▶ _Problem to work on_: Your answer should consist of the lines below that hold the word "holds".

+++ Dataset content +++

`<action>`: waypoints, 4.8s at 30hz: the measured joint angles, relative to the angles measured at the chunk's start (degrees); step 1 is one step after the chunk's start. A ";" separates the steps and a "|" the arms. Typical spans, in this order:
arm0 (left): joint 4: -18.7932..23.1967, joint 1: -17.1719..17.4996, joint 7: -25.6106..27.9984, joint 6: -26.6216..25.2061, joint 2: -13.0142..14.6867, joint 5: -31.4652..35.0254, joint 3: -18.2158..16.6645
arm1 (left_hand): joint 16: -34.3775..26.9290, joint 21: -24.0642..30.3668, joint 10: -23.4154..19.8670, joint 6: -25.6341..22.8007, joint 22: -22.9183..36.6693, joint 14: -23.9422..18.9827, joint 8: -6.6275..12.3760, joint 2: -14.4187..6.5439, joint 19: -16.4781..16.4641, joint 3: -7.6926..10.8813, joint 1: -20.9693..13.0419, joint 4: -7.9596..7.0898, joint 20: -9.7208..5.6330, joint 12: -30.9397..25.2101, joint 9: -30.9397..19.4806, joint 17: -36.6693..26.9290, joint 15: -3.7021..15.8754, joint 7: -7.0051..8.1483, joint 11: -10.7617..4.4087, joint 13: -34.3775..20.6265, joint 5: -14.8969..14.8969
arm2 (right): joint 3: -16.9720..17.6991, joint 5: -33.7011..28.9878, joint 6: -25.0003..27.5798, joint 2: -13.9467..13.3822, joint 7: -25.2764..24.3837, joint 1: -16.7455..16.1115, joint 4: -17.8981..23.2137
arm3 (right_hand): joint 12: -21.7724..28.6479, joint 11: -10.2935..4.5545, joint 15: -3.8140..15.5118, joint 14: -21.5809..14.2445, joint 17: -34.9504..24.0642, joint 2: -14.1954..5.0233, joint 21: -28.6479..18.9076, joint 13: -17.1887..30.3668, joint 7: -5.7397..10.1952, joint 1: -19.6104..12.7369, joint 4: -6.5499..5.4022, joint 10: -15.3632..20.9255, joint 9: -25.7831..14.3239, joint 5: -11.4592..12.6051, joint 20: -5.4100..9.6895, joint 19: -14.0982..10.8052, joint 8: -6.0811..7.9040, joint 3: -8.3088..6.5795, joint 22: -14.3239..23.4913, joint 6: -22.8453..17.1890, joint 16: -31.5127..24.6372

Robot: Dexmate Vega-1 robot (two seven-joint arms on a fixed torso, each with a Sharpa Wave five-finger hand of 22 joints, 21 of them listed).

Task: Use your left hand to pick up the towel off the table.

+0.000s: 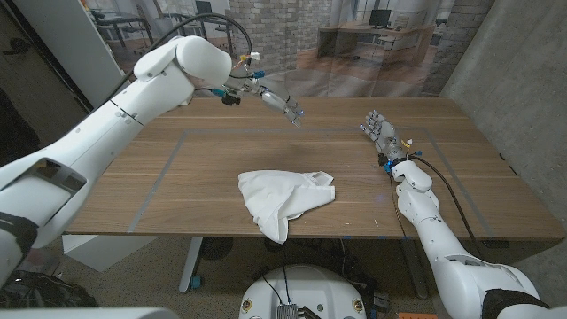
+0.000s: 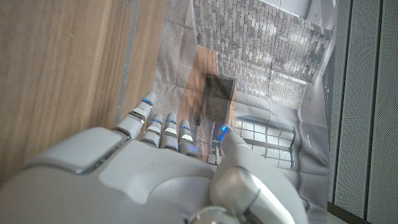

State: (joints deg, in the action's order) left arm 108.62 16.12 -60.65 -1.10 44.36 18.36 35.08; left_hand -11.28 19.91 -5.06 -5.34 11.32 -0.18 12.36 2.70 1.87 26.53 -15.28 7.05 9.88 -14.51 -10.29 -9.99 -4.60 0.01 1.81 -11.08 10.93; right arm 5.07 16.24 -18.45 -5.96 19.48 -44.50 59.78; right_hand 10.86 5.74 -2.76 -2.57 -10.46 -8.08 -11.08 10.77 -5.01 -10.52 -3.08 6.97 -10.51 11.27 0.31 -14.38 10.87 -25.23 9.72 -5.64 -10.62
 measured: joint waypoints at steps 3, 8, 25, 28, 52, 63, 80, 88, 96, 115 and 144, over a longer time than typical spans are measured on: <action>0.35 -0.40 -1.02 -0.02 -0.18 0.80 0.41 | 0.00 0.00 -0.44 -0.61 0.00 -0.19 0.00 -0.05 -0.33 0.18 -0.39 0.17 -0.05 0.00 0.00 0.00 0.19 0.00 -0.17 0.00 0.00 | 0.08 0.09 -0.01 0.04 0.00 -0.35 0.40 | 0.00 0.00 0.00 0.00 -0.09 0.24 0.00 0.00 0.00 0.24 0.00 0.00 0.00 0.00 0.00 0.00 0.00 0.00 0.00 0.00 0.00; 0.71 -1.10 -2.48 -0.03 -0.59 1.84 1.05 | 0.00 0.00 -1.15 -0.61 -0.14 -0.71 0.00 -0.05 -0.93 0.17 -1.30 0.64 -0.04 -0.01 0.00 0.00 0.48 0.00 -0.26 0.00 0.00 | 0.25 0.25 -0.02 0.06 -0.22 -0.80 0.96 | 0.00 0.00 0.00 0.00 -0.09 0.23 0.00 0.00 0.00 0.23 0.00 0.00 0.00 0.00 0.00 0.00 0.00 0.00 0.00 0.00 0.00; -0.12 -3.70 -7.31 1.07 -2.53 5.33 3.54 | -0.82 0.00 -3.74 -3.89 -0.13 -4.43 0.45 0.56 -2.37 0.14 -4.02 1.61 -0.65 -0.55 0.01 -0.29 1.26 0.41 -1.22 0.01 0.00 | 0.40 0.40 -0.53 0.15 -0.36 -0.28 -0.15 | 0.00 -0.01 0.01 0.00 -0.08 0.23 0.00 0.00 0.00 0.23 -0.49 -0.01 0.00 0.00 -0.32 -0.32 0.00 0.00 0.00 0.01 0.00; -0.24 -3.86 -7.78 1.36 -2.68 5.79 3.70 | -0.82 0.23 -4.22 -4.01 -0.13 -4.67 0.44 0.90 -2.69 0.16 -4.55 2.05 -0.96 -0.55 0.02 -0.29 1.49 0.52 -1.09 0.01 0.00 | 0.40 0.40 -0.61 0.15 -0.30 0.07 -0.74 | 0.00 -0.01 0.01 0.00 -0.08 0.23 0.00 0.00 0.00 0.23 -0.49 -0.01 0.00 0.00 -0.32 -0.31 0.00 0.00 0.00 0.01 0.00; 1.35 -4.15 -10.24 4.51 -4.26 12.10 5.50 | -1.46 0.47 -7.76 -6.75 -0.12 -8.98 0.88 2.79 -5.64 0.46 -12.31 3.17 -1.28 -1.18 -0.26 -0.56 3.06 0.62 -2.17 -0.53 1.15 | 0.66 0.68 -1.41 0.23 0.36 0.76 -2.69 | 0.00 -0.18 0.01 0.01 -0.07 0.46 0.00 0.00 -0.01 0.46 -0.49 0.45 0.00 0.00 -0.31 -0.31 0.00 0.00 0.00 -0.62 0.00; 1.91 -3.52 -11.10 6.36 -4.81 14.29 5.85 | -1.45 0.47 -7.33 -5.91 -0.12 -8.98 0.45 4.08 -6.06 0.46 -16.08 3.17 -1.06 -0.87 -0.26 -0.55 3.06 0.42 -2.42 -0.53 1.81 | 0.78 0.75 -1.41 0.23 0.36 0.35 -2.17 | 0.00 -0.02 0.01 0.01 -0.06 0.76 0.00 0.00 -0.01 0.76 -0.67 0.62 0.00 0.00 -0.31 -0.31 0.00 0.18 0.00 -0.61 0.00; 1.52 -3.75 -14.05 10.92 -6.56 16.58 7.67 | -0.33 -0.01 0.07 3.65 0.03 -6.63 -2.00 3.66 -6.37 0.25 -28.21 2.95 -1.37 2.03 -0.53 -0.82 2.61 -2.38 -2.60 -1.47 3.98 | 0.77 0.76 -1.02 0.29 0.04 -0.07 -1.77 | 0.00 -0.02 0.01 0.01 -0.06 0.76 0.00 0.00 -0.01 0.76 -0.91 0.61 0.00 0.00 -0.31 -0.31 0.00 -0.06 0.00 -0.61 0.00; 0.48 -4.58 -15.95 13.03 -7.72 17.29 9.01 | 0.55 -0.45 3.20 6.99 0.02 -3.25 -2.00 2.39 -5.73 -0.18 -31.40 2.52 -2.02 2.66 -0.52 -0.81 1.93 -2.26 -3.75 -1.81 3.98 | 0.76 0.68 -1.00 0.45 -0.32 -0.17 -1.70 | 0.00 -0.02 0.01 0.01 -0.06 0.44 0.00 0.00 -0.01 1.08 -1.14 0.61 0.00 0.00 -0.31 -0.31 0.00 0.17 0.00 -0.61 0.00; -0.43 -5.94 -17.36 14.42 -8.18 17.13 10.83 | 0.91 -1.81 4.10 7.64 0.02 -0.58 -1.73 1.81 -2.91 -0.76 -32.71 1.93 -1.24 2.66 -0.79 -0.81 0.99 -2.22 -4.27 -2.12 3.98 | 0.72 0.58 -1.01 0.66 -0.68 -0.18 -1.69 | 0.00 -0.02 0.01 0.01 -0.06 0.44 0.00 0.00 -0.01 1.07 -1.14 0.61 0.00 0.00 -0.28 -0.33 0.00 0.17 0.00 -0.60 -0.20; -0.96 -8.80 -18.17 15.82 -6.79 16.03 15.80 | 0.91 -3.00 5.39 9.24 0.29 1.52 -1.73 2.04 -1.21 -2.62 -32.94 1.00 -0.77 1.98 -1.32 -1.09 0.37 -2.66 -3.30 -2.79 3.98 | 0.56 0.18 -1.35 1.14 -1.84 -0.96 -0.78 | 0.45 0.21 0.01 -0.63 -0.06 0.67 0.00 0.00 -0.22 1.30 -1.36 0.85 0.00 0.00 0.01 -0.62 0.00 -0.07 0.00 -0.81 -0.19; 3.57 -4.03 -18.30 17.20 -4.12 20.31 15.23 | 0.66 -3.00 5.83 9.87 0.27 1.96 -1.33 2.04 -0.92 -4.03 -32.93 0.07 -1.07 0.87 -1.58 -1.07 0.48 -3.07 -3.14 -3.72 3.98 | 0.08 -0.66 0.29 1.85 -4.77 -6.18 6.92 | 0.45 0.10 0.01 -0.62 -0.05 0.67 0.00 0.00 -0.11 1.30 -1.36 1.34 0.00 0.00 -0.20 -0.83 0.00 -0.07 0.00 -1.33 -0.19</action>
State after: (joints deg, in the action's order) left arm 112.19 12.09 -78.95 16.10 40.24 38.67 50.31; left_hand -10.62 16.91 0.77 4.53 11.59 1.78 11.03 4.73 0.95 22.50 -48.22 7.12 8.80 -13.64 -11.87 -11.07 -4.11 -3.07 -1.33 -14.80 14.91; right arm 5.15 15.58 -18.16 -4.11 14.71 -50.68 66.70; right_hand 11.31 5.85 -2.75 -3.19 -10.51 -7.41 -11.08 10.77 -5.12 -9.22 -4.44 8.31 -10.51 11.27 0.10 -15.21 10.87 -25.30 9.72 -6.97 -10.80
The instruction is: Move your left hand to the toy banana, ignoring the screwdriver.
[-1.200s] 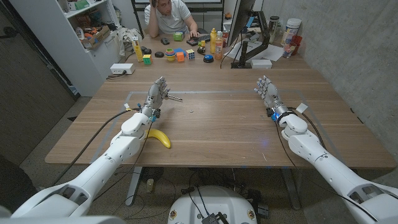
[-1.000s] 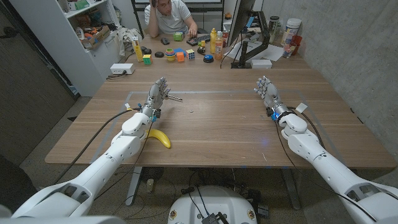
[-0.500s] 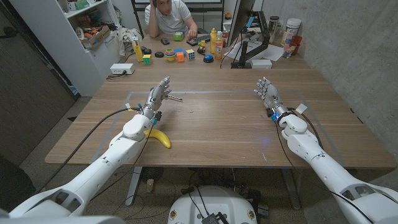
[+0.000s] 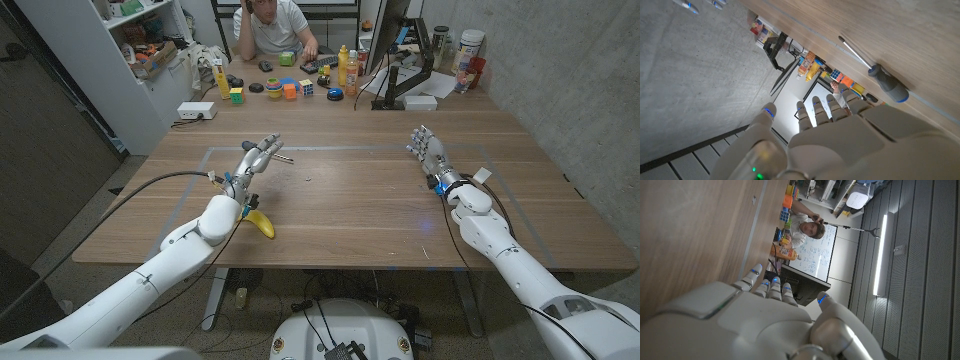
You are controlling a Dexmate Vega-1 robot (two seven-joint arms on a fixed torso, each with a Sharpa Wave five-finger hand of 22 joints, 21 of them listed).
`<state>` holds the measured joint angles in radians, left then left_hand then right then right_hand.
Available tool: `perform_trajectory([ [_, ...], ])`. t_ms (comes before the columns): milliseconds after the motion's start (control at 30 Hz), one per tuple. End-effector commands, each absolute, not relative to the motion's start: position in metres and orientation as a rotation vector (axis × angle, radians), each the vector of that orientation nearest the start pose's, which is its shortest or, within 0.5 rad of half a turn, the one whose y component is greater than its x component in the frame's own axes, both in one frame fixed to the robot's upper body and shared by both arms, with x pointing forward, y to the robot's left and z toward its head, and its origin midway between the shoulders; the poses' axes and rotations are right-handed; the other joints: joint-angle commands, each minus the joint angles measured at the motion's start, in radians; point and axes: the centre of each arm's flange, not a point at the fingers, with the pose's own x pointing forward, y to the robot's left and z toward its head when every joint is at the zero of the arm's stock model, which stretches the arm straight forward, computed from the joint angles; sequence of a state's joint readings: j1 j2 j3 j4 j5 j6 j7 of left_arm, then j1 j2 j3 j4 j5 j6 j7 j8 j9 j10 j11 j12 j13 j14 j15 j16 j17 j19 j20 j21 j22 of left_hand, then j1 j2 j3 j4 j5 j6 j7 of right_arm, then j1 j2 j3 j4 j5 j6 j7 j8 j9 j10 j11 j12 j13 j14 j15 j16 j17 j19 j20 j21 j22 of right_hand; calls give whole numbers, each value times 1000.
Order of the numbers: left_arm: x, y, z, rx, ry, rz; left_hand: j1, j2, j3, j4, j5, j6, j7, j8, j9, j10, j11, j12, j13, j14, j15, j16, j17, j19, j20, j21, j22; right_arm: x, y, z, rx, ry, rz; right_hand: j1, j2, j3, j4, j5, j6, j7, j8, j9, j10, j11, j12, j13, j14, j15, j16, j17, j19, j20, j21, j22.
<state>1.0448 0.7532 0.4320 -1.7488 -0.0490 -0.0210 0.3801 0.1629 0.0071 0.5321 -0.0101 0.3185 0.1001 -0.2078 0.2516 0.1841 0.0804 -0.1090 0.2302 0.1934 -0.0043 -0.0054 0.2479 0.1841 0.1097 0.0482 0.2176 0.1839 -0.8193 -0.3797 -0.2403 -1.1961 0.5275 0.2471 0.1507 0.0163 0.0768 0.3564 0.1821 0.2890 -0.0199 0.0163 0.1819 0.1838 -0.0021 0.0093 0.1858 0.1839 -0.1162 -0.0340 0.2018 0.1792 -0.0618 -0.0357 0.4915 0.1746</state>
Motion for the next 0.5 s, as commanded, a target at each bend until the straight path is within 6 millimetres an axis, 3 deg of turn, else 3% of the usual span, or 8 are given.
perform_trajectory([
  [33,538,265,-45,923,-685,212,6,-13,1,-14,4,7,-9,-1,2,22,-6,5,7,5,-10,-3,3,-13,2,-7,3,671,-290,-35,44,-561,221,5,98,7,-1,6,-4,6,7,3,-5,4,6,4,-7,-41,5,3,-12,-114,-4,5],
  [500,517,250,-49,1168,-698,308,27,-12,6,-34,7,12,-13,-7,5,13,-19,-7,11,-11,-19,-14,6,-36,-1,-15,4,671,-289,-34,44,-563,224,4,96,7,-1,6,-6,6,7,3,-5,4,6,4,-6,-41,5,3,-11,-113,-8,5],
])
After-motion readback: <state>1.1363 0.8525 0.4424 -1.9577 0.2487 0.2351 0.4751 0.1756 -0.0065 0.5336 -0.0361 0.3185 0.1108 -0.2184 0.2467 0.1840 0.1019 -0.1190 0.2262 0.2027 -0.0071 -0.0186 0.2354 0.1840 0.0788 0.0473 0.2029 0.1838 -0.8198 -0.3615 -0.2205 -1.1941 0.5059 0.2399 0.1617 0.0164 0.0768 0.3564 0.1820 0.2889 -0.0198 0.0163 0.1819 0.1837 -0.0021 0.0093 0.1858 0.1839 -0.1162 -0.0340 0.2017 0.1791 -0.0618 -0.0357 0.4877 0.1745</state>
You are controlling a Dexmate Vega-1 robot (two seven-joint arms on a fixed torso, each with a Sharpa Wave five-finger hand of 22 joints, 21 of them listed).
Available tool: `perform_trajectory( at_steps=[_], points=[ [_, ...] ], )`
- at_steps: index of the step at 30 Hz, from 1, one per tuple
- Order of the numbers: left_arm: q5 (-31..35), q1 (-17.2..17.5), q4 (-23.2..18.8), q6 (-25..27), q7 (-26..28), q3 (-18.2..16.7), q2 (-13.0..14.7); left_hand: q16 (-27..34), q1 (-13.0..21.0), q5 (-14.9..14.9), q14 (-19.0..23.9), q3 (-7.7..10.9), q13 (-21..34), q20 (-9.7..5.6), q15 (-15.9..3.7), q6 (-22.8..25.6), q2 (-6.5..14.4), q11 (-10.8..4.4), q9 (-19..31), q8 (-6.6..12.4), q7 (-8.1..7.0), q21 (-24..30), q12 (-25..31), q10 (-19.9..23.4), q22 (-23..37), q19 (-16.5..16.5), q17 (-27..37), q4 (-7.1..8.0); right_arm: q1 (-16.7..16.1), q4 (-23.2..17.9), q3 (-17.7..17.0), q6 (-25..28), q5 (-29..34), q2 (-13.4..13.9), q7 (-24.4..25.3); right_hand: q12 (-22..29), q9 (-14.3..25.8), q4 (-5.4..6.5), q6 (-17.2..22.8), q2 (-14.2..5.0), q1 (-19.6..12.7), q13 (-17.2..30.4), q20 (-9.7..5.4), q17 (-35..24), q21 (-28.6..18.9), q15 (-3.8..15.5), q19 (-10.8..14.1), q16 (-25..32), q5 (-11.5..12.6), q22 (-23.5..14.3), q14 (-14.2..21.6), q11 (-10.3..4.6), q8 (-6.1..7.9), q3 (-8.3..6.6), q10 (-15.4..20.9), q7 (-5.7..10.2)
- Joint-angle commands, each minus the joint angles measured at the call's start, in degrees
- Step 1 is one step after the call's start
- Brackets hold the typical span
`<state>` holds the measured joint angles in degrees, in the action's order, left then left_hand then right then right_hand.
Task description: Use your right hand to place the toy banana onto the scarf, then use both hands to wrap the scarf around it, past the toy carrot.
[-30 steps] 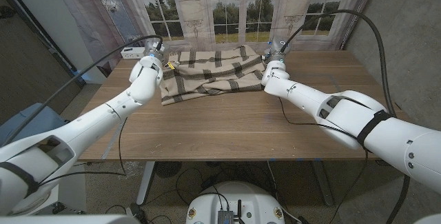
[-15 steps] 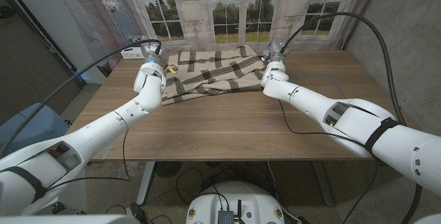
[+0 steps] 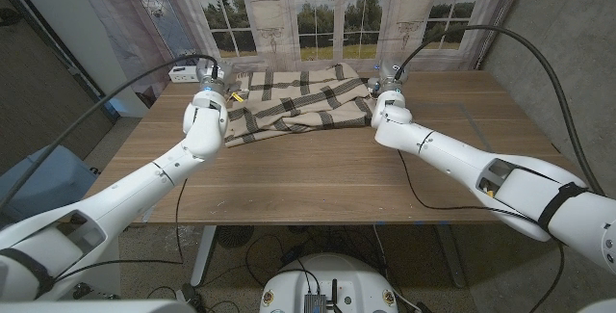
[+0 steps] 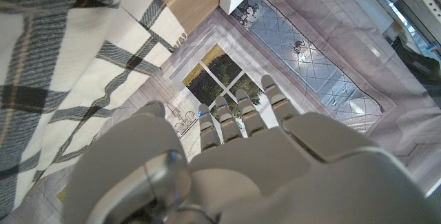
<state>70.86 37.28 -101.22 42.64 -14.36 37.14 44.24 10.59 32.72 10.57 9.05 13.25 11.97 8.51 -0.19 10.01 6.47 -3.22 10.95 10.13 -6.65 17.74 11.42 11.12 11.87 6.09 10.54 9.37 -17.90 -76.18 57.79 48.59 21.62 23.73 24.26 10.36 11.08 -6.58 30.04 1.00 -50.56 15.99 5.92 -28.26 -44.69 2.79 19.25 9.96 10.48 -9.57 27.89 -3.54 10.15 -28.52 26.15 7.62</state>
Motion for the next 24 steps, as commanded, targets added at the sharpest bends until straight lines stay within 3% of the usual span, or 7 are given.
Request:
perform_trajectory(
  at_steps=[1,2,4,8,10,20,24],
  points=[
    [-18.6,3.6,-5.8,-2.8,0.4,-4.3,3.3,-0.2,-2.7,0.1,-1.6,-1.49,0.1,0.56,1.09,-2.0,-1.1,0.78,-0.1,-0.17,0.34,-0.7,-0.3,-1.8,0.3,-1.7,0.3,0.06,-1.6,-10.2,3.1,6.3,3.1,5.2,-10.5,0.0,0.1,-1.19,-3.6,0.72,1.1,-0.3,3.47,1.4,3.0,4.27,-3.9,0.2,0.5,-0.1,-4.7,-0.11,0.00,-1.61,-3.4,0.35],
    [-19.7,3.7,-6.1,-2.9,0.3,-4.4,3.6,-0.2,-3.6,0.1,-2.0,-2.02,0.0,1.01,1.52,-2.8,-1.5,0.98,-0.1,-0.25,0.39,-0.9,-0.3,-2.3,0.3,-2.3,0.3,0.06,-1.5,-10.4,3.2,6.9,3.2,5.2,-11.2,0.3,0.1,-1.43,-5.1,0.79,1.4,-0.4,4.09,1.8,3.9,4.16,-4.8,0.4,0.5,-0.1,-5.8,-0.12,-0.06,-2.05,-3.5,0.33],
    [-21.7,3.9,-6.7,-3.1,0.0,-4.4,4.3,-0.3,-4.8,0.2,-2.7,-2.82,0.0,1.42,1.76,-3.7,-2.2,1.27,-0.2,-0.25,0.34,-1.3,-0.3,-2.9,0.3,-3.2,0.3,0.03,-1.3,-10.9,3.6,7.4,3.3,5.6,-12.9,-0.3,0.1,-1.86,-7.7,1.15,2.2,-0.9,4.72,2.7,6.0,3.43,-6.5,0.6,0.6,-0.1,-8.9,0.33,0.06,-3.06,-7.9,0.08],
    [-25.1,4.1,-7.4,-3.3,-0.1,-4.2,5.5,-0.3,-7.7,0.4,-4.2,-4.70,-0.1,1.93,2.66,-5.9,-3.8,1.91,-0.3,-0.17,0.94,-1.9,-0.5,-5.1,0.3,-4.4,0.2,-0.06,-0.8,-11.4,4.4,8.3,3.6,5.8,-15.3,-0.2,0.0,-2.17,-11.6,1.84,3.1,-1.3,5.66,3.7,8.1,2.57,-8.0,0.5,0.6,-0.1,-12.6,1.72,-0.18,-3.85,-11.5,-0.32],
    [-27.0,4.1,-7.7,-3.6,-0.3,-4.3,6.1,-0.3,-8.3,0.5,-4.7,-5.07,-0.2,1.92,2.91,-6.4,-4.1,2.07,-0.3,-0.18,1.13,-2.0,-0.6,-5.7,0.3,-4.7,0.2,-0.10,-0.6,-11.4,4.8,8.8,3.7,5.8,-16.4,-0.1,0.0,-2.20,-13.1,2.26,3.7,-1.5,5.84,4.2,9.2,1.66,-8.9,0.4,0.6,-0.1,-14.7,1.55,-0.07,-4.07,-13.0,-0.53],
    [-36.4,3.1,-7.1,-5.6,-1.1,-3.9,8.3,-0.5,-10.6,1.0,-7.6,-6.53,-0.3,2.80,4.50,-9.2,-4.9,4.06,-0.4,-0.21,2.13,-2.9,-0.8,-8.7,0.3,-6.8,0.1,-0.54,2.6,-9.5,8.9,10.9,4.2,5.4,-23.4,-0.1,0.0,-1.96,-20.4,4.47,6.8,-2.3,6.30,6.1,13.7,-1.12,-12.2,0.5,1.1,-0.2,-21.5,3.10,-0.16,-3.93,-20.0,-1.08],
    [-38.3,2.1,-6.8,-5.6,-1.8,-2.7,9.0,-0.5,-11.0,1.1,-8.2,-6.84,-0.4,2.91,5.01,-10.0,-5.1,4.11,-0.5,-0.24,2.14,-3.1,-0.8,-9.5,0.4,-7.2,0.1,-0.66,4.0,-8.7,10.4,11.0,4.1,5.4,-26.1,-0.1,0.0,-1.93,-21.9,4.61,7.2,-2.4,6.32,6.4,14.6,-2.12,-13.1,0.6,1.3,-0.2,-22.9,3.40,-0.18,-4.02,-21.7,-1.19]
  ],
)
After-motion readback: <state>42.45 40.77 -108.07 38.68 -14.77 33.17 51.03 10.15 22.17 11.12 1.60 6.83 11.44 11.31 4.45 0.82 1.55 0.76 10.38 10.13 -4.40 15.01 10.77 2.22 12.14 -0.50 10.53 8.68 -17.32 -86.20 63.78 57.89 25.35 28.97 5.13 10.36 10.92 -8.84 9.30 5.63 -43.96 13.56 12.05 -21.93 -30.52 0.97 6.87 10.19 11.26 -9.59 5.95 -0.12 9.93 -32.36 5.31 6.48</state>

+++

▶ _Problem solution_:
`<state>` holds the measured joint angles in radians, left then left_hand then right then right_hand.
`<state>` holds the measured joint angles in degrees, in the action's order, left then left_hand then right then right_hand.

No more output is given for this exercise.